• [TASK]: In the listing below, find the line containing "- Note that" and the line containing "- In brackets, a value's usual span". Repeat exactly those two lines and every line between them, nothing more.

=== INFORMATION PROVIDED ===

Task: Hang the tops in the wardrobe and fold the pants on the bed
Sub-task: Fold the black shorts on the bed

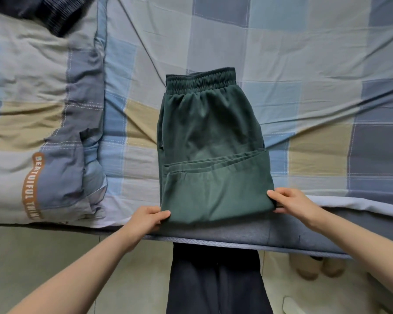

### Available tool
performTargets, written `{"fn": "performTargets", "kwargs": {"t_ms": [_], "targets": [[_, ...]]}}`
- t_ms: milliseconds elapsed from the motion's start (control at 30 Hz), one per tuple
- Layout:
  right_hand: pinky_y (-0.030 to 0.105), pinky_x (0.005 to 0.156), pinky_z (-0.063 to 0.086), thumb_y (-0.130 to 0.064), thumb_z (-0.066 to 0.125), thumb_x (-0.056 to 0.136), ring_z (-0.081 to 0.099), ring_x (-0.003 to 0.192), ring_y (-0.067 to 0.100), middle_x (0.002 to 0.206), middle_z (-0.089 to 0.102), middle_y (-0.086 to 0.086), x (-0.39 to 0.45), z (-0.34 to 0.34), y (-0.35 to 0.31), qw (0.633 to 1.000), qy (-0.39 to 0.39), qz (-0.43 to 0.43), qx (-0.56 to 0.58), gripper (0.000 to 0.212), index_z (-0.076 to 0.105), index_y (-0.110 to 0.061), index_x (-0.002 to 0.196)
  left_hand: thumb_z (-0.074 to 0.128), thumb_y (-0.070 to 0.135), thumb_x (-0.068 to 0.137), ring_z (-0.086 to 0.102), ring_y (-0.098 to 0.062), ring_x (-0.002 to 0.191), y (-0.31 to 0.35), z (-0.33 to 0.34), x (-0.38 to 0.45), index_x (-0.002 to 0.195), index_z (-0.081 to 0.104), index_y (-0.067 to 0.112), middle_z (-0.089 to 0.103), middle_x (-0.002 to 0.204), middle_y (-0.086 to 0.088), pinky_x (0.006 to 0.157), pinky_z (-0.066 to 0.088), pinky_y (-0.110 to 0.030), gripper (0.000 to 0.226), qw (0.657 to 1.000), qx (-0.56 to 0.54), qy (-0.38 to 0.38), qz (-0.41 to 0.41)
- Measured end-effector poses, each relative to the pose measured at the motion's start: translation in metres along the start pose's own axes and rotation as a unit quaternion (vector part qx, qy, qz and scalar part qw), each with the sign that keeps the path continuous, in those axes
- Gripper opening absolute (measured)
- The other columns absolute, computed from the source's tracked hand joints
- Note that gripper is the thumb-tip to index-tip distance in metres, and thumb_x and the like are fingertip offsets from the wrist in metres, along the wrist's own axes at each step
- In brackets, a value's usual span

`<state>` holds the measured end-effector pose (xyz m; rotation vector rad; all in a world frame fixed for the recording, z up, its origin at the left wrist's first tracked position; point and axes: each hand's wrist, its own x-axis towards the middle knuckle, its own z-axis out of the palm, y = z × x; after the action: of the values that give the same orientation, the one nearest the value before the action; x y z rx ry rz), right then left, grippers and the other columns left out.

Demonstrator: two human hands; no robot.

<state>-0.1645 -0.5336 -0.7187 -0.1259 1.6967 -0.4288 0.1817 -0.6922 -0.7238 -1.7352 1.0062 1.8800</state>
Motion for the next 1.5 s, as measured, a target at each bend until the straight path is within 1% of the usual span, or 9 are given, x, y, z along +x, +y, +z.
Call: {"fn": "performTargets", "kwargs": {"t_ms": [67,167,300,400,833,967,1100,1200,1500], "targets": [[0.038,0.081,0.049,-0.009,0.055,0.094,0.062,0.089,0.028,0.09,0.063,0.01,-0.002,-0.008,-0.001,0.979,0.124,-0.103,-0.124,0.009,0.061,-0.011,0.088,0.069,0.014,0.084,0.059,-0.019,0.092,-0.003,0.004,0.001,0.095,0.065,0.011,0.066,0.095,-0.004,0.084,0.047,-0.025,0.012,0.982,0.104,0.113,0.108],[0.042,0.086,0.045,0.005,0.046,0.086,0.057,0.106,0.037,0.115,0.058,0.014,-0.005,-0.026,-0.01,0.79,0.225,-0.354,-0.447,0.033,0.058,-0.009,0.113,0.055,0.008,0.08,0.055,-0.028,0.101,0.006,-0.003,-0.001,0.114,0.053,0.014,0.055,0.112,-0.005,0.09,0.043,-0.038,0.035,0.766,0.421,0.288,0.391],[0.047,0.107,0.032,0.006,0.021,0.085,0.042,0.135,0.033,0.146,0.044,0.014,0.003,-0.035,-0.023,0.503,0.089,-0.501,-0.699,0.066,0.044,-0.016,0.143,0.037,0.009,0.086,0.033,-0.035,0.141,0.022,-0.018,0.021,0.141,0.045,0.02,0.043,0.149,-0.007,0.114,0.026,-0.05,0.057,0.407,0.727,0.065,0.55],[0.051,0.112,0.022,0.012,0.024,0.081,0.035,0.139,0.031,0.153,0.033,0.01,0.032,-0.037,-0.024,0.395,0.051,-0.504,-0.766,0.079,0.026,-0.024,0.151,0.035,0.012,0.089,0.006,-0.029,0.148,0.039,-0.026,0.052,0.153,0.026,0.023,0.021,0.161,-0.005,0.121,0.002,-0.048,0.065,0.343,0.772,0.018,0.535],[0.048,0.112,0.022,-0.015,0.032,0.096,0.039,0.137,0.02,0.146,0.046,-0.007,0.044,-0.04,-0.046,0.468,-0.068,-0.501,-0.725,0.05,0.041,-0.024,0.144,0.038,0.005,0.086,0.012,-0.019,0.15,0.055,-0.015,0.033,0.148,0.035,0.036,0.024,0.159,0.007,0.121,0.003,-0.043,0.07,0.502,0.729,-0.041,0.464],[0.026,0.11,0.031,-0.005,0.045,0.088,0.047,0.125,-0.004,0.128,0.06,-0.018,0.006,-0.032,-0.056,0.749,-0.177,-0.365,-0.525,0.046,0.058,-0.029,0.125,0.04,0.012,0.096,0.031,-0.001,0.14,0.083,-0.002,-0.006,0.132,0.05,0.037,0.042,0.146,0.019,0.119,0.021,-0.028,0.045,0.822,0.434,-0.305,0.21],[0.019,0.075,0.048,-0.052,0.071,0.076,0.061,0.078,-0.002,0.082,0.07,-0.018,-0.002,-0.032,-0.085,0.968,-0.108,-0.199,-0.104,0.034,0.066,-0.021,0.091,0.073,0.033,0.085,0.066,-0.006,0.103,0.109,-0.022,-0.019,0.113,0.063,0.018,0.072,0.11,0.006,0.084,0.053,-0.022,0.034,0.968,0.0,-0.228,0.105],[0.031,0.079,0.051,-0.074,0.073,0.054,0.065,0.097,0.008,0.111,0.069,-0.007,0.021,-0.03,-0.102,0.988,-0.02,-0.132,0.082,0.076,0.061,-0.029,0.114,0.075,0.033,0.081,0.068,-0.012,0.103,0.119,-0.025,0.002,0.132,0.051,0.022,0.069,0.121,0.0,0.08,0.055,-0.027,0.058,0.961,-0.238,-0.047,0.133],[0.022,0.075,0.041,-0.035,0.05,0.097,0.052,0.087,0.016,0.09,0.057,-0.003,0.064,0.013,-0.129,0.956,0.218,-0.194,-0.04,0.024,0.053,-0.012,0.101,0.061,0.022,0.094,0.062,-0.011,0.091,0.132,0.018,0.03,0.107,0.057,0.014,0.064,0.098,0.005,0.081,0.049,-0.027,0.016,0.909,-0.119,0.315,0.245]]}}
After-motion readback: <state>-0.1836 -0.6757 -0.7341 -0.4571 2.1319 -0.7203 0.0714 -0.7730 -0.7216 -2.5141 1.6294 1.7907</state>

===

• [SOLUTION TO THIS EXERCISE]:
- Note that gripper is the thumb-tip to index-tip distance in metres, and thumb_x and the like are fingertip offsets from the wrist in metres, along the wrist's own axes at each step
- In brackets, a value's usual span

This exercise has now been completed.